The man and woman on the left of the booth seemed happy to see her. The little one on the right with the funny wispy strands around his eyes didn’t seem pleased at all. She couldn’t figure out how he perched on the dividing wall of the booth—she’d never seen any of the Dideto sit like that—and it looked uncomfortable. When Loul made a gesture to invite her to sit down, the little one stuck where he sat, and she wondered if maybe he was disabled in some way.

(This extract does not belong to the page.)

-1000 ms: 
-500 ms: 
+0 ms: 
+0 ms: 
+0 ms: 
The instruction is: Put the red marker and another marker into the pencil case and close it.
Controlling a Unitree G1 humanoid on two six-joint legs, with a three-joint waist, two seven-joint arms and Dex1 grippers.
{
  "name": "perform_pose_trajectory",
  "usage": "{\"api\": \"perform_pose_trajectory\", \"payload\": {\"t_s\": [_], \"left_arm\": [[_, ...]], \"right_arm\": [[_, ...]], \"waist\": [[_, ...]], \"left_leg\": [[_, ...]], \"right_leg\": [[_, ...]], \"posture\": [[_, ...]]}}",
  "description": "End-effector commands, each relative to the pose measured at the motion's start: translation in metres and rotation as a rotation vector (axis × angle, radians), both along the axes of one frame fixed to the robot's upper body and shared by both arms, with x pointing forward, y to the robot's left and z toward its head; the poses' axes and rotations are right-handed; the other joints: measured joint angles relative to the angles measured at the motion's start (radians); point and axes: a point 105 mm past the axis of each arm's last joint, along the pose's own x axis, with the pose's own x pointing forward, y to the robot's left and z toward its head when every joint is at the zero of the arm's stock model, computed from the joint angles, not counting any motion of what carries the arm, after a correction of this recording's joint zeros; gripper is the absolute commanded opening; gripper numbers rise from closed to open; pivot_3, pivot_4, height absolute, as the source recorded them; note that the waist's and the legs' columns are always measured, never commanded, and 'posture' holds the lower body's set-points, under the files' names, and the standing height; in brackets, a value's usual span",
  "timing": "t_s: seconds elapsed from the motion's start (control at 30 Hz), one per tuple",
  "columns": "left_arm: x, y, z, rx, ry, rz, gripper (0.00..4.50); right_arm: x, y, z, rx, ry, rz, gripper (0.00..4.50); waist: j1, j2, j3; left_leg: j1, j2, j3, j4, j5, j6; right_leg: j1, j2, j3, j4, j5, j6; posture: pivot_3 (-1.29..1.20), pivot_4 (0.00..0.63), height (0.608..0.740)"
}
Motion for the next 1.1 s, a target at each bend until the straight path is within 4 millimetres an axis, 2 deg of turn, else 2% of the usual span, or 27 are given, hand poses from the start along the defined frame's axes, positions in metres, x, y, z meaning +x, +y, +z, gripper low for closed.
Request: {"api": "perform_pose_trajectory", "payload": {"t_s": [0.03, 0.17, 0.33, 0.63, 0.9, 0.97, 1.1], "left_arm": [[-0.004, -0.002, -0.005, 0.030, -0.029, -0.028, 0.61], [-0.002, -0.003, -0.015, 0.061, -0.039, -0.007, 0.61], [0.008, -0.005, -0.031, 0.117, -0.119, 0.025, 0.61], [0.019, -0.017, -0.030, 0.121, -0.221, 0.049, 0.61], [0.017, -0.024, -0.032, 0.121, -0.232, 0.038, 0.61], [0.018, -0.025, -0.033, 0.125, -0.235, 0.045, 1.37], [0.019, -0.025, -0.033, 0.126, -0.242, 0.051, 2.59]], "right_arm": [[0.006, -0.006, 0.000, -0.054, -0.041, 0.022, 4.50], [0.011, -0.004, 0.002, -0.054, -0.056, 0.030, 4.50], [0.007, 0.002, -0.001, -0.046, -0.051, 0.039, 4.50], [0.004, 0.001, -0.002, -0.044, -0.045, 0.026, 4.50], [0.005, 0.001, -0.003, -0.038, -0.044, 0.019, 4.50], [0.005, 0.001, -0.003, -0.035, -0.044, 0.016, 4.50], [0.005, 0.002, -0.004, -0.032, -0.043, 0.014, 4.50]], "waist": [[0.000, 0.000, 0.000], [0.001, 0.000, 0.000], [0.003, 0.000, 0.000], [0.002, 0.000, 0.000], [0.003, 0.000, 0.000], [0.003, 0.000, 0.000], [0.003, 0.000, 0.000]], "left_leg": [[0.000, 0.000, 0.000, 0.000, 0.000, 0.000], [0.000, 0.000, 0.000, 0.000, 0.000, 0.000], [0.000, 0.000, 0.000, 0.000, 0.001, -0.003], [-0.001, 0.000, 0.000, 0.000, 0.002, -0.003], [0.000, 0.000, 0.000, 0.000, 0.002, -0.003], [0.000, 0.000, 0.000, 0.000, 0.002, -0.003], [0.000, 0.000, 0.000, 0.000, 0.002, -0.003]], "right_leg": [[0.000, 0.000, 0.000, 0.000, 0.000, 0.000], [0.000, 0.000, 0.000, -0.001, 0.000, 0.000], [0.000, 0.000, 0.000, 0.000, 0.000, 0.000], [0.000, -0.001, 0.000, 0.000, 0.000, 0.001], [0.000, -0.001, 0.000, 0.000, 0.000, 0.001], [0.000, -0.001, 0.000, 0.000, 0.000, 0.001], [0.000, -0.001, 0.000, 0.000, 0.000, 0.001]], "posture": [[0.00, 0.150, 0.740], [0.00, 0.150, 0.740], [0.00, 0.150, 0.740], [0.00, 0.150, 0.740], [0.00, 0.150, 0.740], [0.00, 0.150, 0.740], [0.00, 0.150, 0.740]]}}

“Hark,” Loul said, pointing to the smiling man and then to the woman. “Reno Dado.” Meg thought that even if the Dideto couldn’t hear their own thrums there was no way anyone could miss the change in timbre when Loul said the woman’s name. She looked different from the women in the work crews somehow. Her thrum spot blushed a deep rose, or maybe it was just from the light catching off the gold strands wrapped across her shoulder. Both she and Hark dressed differently from the work crews, the fabric of their tunics rougher in texture and darker. She’d noticed before the same texture in the generals’ clothing. Loul’s and the little one’s—Po was his name—were both of paler, thinner fabric. For the first time, she wondered if maybe Loul was poor, if such a condition even existed on this world.